How Does Branch Prediction Affect Performance in R

How does Branch Prediction affect performance in R?

Interpreter overhead, and just being an interpreter, explains most of the average difference. I don't have an explanation for the higher variance.


R is an interpreted language, not JIT compiled to machine code like Java, or ahead-of-time like C. (I don't know much about R internals, just CPUs and performance, so I'm making a lot of assumptions here.)

The code that's running on the actual CPU hardware is the R interpreter, not exactly your R program.

Control dependencies in the R program (like an if()) become data dependencies in the interpreter. The current thing being executed is just data for the interpreter running on a real CPU.

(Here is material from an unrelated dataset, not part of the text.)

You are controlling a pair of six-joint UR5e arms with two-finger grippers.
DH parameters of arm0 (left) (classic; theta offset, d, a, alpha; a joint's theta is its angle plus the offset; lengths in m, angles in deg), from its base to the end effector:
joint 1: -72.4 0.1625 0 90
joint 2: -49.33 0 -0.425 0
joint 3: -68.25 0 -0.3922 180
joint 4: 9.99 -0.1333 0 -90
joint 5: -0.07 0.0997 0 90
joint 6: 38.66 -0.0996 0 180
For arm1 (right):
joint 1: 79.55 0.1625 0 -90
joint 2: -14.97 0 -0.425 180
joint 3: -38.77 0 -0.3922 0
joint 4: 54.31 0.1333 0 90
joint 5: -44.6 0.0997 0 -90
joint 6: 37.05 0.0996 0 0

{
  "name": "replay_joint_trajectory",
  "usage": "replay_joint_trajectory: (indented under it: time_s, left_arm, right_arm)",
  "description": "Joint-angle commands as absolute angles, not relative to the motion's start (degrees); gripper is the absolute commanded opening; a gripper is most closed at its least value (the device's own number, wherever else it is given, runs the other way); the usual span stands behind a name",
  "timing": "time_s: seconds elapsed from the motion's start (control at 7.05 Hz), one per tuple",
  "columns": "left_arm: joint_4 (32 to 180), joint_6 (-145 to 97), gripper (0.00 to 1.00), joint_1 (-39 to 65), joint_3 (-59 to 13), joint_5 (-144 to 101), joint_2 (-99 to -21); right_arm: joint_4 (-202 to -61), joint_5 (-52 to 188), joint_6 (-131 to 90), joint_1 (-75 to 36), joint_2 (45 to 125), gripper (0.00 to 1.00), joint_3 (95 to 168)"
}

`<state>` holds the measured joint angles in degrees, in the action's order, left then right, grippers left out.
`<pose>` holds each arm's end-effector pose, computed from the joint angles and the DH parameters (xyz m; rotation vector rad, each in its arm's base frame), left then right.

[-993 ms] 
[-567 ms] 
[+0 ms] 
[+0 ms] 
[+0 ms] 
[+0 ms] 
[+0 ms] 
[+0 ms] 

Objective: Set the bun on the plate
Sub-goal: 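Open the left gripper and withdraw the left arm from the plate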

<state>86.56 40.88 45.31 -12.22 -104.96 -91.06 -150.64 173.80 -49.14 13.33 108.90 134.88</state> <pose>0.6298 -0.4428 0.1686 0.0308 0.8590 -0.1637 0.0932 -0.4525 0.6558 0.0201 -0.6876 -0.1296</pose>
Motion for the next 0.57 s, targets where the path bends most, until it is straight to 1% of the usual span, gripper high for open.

Different operations in the R program become control dependencies in the interpreter. For example, evaluating myvec[i] then the + operator would probably be done by two different functions in the interpreter. And a separate function for > and for if() statements.

The classic interpreter loop is based around an indirect branch that dispatches from a table of function pointers. Instead of a taken/not-taken choice, the CPU needs a prediction for one of many recently-used target addresses. I don't know if R uses a single indirect branch like that or if tries to be fancier like having the end of each interpreter block dispatch to the next one, instead of returning to a main dispatch loop.

Modern Intel CPUs (like Haswell and later) have IT-TAGE (Indirect TAgged GEometric history length) prediction. The taken/not-taken state of previous branches along the path of execution are used as an index into a table of predictions. This mostly solves the interpreter branch-prediction problem, allowing it to do a surprisingly good job, especially when the interpreted code (the R code in your case) does the same thing repeatedly.

  • Branch Prediction and the Performance of Interpreters - Don’t Trust Folklore (2015) - Haswell's ITTAGE is a huge improvement for interpreters, invalidating the previous wisdom that a single indirect branch for interpreter dispatch was a disaster. I don't know what R actually uses; there are tricks that were useful.
  • X86 prefetching optimizations: "computed goto" threaded code has more links.
  • https://comparch.net/2013/06/30/why-tage-is-the-best/
  • https://danluu.com/branch-prediction/ has some links about that at the bottom. Also mentions that AMD has used Perceptron predictors in Bulldozer-family and Zen: like a neural net.

The if() being taken does result in needing to do different operations, so it does actually still make some branching in the R interpreter more or less predictable depending on data. But of course as an interpreter, it's doing much more work at each step than a simple machine-code loop over an array.

So extra branch mispredicts are a much smaller fraction of the total time because of interpreter overhead.


Of course, both your tests are with the same interpreter on the same hardware. I don't know what kind of CPU you have.

If it's Intel older than Haswell or AMD older than Zen, you might be getting a lot of mispredicts even with the sorted array, unless the pattern is simple enough for an indirect branch history predictor to lock onto. That would bury the difference in more noise.

Since you do see a pretty clear difference, I'm guessing that the CPU doesn't mispredict too much in the sorted case, so there is room for it to get worse in the unsorted case.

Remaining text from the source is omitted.